**Task prompt**.
Everything from the line with "This line asks for the outline of the green" down to the line with "This line asks for the outline of the blue" below must be printed exactly, those two lines included. Exclude pictures.

== Provided records ==

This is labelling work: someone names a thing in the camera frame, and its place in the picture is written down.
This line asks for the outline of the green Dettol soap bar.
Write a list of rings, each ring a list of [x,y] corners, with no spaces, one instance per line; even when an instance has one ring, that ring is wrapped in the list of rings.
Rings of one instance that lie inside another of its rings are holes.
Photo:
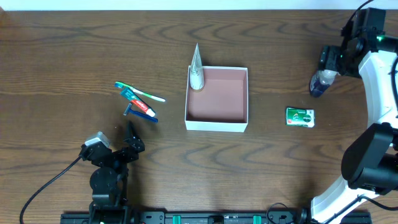
[[[287,126],[313,128],[315,126],[315,111],[288,107],[285,111],[285,121]]]

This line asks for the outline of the blue liquid foam pump bottle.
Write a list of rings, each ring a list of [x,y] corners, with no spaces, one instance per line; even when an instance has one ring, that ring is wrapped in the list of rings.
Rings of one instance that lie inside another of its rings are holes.
[[[335,81],[338,72],[332,70],[317,70],[309,83],[310,95],[320,97]]]

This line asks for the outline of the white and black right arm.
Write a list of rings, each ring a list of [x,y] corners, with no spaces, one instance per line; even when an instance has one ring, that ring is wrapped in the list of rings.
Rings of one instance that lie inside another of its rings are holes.
[[[397,38],[384,32],[386,11],[360,6],[341,29],[340,46],[323,47],[318,70],[309,83],[317,98],[337,75],[363,81],[368,127],[350,145],[341,161],[341,175],[312,199],[302,223],[370,223],[352,211],[368,201],[391,210],[375,198],[397,190]]]

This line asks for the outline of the white box with pink interior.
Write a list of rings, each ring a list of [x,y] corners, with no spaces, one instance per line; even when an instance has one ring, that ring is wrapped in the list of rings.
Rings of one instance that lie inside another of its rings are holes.
[[[187,84],[184,122],[189,131],[245,132],[249,121],[248,69],[204,66],[205,84]]]

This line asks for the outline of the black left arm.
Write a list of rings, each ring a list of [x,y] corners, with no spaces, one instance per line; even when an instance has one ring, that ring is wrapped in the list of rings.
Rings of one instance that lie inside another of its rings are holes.
[[[97,166],[91,177],[92,203],[89,223],[134,223],[137,215],[127,204],[127,165],[138,160],[145,145],[128,122],[124,142],[127,146],[112,151],[109,139],[100,131],[81,146],[79,156]]]

===

**Solution**.
This line asks for the outline of the green Dettol soap bar.
Write a list of rings, each ring a list of [x,y] corners, with no spaces, one instance per line; even when an instance has one ring, that ring is wrapped in the list of rings.
Rings of one instance that lie inside another of its rings are holes.
Photo:
[[[287,126],[313,128],[315,126],[315,111],[288,107],[285,111],[285,121]]]

This line asks for the outline of the blue liquid foam pump bottle.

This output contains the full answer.